Stored data entries
========================================
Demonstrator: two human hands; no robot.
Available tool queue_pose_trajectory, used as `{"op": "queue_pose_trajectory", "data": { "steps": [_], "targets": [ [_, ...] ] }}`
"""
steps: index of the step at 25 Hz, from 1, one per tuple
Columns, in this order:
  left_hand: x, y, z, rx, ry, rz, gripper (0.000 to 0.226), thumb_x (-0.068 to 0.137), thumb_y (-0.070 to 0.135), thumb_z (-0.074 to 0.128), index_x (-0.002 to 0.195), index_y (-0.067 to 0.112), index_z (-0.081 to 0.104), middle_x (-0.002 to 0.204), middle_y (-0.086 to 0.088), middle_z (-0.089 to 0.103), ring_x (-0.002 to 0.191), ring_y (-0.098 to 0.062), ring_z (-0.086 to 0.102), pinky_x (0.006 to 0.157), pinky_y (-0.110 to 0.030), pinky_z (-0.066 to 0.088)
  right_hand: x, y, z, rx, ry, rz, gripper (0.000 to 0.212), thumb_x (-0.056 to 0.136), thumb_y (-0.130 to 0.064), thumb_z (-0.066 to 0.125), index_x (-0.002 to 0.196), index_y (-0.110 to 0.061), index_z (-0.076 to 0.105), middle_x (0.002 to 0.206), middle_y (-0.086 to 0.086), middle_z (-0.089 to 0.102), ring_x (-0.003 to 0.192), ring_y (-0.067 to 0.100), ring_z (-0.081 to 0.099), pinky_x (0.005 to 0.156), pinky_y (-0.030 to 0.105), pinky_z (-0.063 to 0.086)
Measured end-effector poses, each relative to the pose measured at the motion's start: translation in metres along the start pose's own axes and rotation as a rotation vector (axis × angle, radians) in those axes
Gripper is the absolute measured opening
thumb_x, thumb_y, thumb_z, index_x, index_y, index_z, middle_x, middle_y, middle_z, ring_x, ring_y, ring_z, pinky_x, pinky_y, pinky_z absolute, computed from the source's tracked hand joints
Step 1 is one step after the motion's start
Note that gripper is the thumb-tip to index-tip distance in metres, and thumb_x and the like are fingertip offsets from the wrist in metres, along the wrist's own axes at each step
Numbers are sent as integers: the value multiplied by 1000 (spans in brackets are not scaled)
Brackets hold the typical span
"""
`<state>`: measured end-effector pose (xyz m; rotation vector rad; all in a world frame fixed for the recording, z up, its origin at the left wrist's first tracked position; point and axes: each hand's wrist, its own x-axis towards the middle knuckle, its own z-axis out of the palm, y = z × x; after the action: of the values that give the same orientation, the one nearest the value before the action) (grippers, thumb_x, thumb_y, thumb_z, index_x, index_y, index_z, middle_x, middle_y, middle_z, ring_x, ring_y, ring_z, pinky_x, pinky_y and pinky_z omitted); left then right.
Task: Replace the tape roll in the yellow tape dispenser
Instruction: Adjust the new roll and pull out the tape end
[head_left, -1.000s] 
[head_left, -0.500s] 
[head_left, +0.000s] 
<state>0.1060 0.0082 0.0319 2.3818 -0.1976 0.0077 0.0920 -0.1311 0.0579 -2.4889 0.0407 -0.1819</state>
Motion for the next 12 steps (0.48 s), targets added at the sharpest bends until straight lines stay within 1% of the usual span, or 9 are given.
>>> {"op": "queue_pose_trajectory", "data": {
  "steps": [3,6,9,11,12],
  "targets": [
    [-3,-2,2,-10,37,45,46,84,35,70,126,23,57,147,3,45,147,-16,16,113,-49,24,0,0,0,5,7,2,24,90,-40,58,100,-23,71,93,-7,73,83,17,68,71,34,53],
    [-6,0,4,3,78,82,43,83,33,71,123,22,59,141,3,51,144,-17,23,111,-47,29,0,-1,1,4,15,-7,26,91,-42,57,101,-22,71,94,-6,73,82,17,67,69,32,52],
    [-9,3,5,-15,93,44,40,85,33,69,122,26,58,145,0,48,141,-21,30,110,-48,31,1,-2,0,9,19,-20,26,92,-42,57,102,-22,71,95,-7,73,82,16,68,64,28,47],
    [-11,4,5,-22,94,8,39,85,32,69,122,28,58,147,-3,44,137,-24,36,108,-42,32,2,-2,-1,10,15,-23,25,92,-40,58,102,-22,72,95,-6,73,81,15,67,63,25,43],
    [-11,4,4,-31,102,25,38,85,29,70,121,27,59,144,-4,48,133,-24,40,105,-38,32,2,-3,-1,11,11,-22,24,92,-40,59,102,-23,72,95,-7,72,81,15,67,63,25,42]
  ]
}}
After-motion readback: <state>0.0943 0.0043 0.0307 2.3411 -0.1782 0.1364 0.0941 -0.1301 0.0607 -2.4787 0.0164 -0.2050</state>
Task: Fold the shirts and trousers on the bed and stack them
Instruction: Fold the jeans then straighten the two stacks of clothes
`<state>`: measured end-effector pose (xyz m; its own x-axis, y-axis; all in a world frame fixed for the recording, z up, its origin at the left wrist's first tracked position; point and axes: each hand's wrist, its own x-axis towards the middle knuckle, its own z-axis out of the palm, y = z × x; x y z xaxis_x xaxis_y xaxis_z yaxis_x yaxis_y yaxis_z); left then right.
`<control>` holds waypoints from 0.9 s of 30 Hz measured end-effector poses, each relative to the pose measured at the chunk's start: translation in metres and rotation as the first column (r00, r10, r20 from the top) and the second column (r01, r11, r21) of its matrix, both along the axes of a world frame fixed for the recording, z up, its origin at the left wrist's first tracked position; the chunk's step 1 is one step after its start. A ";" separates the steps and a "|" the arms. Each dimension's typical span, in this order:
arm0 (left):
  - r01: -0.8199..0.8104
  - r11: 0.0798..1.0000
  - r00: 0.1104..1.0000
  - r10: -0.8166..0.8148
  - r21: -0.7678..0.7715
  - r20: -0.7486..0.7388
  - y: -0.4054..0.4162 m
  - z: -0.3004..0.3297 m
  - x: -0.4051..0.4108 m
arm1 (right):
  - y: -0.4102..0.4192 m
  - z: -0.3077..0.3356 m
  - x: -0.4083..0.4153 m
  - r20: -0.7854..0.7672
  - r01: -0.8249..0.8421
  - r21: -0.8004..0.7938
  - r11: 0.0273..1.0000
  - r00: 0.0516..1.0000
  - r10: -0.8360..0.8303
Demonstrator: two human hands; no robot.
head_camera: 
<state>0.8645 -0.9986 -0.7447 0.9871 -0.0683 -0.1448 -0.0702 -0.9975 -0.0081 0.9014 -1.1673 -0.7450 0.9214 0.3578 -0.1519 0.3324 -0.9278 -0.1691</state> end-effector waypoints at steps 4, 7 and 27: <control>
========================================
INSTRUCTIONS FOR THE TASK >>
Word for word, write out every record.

SOLVED PROBLEM >>
Demonstrator: two human hands; no robot.
Available tool queue_pose_trajectory, used as `{"op": "queue_pose_trajectory", "data": { "steps": [_], "targets": [ [_, ...] ] }}`
"""
steps: index of the step at 25 Hz, from 1, one per tuple
Columns, in this order:
  left_hand: x, y, z, rx, ry, rz, gripper (0.000 to 0.226), thumb_x (-0.068 to 0.137), thumb_y (-0.070 to 0.135), thumb_z (-0.074 to 0.128), index_x (-0.002 to 0.195), index_y (-0.067 to 0.112), index_z (-0.081 to 0.104), middle_x (-0.002 to 0.204), middle_y (-0.086 to 0.088), middle_z (-0.089 to 0.103), ring_x (-0.002 to 0.191), ring_y (-0.098 to 0.062), ring_z (-0.086 to 0.102), pinky_x (0.006 to 0.157), pinky_y (-0.110 to 0.030), pinky_z (-0.066 to 0.088)
  right_hand: x, y, z, rx, ry, rz, gripper (0.000 to 0.212), thumb_x (-0.056 to 0.136), thumb_y (-0.130 to 0.064), thumb_z (-0.066 to 0.125), index_x (-0.002 to 0.196), index_y (-0.110 to 0.061), index_z (-0.076 to 0.105), middle_x (0.002 to 0.206), middle_y (-0.086 to 0.086), middle_z (-0.089 to 0.102), ring_x (-0.003 to 0.192), ring_y (-0.067 to 0.100), ring_z (-0.081 to 0.099), pinky_x (0.005 to 0.156), pinky_y (-0.030 to 0.105), pinky_z (-0.063 to 0.086)
Measured end-effector poses, each relative to the pose measured at the motion's start: translation in metres along the start pose's own axes and rotation as a rotation vector (axis × angle, radians) in those axes
Gripper is the absolute measured opening
thumb_x, thumb_y, thumb_z, index_x, index_y, index_z, middle_x, middle_y, middle_z, ring_x, ring_y, ring_z, pinky_x, pinky_y, pinky_z absolute, computed from the source's tracked hand joints
Step 1 is one step after the motion's start
Note that gripper is the thumb-tip to index-tip distance in metres, and thumb_x and the like are fingertip offsets from the wrist in metres, along the wrist's own axes at each step
Numbers are sent as integers: the value multiplied by 1000 (spans in brackets are not scaled)
Brackets hold the typical span
"""
`<state>`: measured end-effector pose (xyz m; rotation vector rad; all in a world frame fixed for the recording, z up, its origin at the left wrist's first tracked position; point and axes: each hand's wrist, its own x-axis towards the middle knuckle, its own z-axis out of the palm, y = z × x; after the action: of the values that give the same orientation, the one nearest the value before the action) (grippers, thumb_x, thumb_y, thumb_z, index_x, index_y, index_z, middle_x, middle_y, middle_z, ring_x, ring_y, ring_z, pinky_x, pinky_y and pinky_z omitted); left then right.
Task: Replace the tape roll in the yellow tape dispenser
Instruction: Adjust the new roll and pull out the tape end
[head_left, -1.000s] 
[head_left, -0.500s] 
[head_left, +0.000s] 
<state>0.1060 0.0082 0.0319 2.3818 -0.1976 0.0077 0.0920 -0.1311 0.0579 -2.4889 0.0407 -0.1819</state>
Motion for the next 12 steps (0.48 s), targets added at the sharpest bends until straight lines stay within 1% of the usual span, or 9 are given.
>>> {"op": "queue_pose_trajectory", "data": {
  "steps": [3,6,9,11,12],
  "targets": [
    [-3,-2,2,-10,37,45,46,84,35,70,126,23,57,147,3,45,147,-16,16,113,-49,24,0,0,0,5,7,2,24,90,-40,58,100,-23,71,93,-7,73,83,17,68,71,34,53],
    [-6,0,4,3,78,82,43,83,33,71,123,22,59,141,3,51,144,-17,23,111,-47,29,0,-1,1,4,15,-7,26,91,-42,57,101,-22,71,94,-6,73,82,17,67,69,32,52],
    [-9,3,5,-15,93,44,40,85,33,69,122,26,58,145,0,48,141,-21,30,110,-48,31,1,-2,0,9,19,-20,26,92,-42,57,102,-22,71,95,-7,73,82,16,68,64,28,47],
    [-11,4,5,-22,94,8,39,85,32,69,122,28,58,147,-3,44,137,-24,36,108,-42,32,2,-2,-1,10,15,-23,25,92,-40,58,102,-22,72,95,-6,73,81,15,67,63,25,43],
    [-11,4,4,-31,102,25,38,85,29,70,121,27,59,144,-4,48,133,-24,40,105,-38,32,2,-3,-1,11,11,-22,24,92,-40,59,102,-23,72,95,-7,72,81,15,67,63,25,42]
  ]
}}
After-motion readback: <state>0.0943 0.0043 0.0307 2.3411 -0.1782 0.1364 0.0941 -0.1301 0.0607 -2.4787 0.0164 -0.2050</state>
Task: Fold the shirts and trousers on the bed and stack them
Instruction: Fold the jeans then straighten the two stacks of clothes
`<state>`: measured end-effector pose (xyz m; its own x-axis, y-axis; all in a world frame fixed for the recording, z up, its origin at the left wrist's first tracked position; point and axes: each hand's wrist, its own x-axis towards the middle knuckle, its own z-axis out of the palm, y = z × x; x y z xaxis_x xaxis_y xaxis_z yaxis_x yaxis_y yaxis_z); left then right.
`<control>` holds waypoints from 0.9 s of 30 Hz measured end-effector poses, each relative to the pose measured at the chunk's start: translation in metres and rotation as the first column (r00, r10, r20 from the top) and the second column (r01, r11, r21) of its matrix, both along the axes of a world frame fixed for the recording, z up, its origin at the left wrist's first tracked position; the chunk's step 1 is one step after its start. A ";" separates the steps and a "|" the arms. Each dimension's typical span, in this order:
arm0 (left):
  - r01: -0.8199..0.8104
  - r11: 0.0798..1.0000
  - r00: 0.1104..1.0000
  - r10: -0.8166..0.8148
  - r21: -0.7678..0.7715
  - r20: -0.7486..0.7388
  - y: -0.4054..0.4162 m
  - z: -0.3004..0.3297 m
  - x: -0.4051..0.4108 m
arm1 (right):
  - y: -0.4102..0.4192 m
  - z: -0.3077..0.3356 m
  - x: -0.4083..0.4153 m
  - r20: -0.7854..0.7672
  - r01: -0.8249..0.8421
  - r21: -0.8004..0.7938
  - r11: 0.0273..1.0000
  - r00: 0.0516..1.0000
  - r10: -0.8360..0.8303
Demonstrator: two human hands; no robot.
head_camera: 
<state>0.8645 -0.9986 -0.7447 0.9871 -0.0683 -0.1448 -0.0702 -0.9975 -0.0081 0.9014 -1.1673 -0.7450 0.9214 0.3578 -0.1519 0.3324 -0.9278 -0.1691</state> end-effector waypoints at steps 4, 7 and 27: <control>

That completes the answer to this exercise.